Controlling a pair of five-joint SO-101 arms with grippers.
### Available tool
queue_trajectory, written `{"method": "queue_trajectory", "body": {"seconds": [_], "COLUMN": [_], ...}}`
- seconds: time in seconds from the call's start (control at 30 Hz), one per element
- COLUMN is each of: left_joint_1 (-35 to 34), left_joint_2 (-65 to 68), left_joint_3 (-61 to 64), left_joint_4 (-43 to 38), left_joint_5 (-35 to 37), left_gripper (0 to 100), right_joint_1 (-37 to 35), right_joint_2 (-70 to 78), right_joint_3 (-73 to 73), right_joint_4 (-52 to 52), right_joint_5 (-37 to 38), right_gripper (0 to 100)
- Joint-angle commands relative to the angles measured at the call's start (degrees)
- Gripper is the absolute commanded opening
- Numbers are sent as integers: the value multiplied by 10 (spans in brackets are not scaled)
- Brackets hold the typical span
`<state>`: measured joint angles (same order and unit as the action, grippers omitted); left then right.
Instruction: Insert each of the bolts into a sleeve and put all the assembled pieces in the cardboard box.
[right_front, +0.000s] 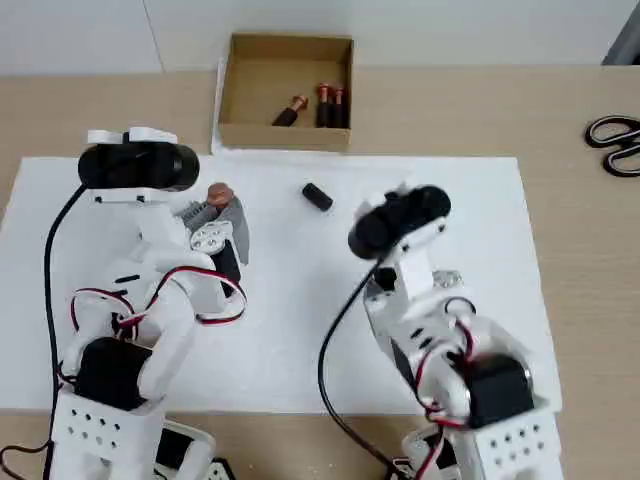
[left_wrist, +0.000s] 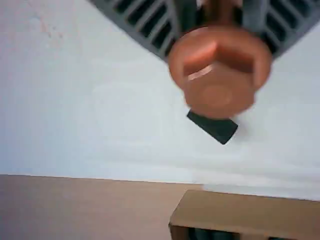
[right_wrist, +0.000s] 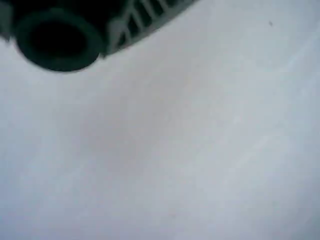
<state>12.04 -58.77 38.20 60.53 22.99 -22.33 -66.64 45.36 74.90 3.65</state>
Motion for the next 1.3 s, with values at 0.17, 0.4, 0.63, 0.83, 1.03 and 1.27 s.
{"method": "queue_trajectory", "body": {"seconds": [0.17, 0.4, 0.63, 0.83, 1.03, 1.27], "left_joint_1": [70, 116, 137, 176, 178, 197], "left_joint_2": [-14, -14, -17, -15, -14, -14], "left_joint_3": [21, 66, 73, 73, 73, 100], "left_joint_4": [-86, -160, -194, -191, -191, -194], "left_joint_5": [4, 4, 4, 4, 4, 4], "left_gripper": [6, 6, 6, 6, 6, 6], "right_joint_1": [-7, -28, -57, -88, -111, -127], "right_joint_2": [-138, -246, -309, -321, -322, -320], "right_joint_3": [153, 280, 322, 324, 324, 328], "right_joint_4": [-208, -261, -260, -261, -261, -265], "right_joint_5": [1, -24, -111, -111, -111, -111], "right_gripper": [4, 4, 4, 4, 4, 4]}}
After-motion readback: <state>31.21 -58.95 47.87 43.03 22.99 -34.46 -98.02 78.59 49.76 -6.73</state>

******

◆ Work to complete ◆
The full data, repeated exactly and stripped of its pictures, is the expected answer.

◆ Written solution ◆
Controlling a pair of five-joint SO-101 arms with grippers.
### Available tool
queue_trajectory, written `{"method": "queue_trajectory", "body": {"seconds": [_], "COLUMN": [_], ...}}`
- seconds: time in seconds from the call's start (control at 30 Hz), one per element
- COLUMN is each of: left_joint_1 (-35 to 34), left_joint_2 (-65 to 68), left_joint_3 (-61 to 64), left_joint_4 (-43 to 38), left_joint_5 (-35 to 37), left_gripper (0 to 100), right_joint_1 (-37 to 35), right_joint_2 (-70 to 78), right_joint_3 (-73 to 73), right_joint_4 (-52 to 52), right_joint_5 (-37 to 38), right_gripper (0 to 100)
- Joint-angle commands relative to the angles measured at the call's start (degrees)
- Gripper is the absolute commanded opening
- Numbers are sent as integers: the value multiplied by 10 (spans in brackets are not scaled)
- Brackets hold the typical span
`<state>`: measured joint angles (same order and unit as the action, grippers omitted); left then right.
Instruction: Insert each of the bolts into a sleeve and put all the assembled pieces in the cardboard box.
[right_front, +0.000s] 
[left_wrist, +0.000s] 
[right_wrist, +0.000s] 
<state>12.04 -58.77 38.20 60.53 22.99 -22.33 -66.64 45.36 74.90 3.65</state>
Motion for the next 1.3 s, with values at 0.17, 0.4, 0.63, 0.83, 1.03 and 1.27 s.
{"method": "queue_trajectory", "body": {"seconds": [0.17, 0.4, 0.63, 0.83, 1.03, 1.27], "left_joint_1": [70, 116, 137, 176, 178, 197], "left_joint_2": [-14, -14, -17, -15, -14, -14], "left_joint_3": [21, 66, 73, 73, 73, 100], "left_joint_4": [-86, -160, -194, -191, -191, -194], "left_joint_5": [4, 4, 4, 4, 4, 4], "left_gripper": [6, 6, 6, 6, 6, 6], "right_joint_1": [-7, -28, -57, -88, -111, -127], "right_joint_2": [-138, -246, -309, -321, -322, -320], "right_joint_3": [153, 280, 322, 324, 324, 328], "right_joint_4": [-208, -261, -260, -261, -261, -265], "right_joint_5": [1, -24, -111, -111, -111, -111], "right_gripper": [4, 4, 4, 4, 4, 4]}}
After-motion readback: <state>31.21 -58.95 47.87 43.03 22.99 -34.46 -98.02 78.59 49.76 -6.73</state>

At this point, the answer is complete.